With the love triangle between Kansas City Southern, CN and Canadian Pacific behind them, KCS and CP are forging ahead with seeking opportunities to expand service and volumes for intermodal and automotive and grain volumes, among others.
A single-line service from the Great Lakes and into Mexico and Canada could untap investment and attract manufacturers, said KCS President and CEO Pat Ottensmeyer, who was joined by CP President and CEO Keith Creel in a call Thursday morning to discuss the pending merger with investors.
“We think this benefits our employees by enabling us to become a larger and growing continental enterprise,” Ottensmeyer said.
CP Chief Marketing Officer John Brooks said the merger would enable CP to focus on company segments where CP could “instill discipline” and become more targeted in selling services such as domestic intermodal in Canada.
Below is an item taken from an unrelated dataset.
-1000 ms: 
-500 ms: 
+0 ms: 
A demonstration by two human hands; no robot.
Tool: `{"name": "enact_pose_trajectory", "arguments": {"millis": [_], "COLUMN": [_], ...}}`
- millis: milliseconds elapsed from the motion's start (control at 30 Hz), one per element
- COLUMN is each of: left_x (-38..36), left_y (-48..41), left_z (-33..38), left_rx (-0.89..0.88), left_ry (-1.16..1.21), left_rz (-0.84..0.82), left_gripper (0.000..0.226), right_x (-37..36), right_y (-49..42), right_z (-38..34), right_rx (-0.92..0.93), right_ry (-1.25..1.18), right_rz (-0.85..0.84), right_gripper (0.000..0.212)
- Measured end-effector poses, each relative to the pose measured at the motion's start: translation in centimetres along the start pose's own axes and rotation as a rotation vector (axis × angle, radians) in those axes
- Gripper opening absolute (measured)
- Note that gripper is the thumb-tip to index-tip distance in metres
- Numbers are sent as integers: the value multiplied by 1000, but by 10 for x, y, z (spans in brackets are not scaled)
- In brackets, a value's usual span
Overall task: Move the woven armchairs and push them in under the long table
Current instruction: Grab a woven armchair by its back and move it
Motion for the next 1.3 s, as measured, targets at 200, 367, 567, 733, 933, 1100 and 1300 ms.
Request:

The merger enables a combined CP and KCS to “replicate what we’ve done with Maersk” in western Canada, as well as compete vigorously in the automotive industry, Brooks said, adding that the combined company also could put bulk grain trains onto KCS’ network similar to CP’s grain train program.
The merger also would provide the combined company with access to the ports of Vancouver and St. John in Canada and Lazaro in Mexico, with the latter being significant because it could potentially serve as an alternative to the busy Southern California ports of Los Angeles and Long Beach, according to Ottensmeyer and Creel.
Lazaro’s port authority has invested a lot of money in the port in recent years, and there is still a tremendous amount of physical space for the port to grow, Ottensmeyer said, pointing out the port provides an opportunity to serve the Texas, Gulf Coast and Southeast markets.
CP (NYSE: CP) plans to submit to the Surface Transportation Board an amended application to acquire KCS (NYSE: KSU) sometime by mid-October, according to Creel. Shareholder votes could occur in early-mid December and an approval from Mexican oversight regulators could occur sometime in the next two to four months. Following approval from Mexican regulators, CP would close on the voting trust for KCS that STB already approved in May. CP is asking for a 10-month review of its acquisition application, Creel said.
To allay concerns from customers and other Class I railroads about how the merger could affect service and access to gateways, Creel said CP wouldn’t behave in a predatory manner should the merger proceed. He also said CP’s end-to-end combination makes it different from previous mergers because those combined two railroads with network overlaps, resulting in concessions.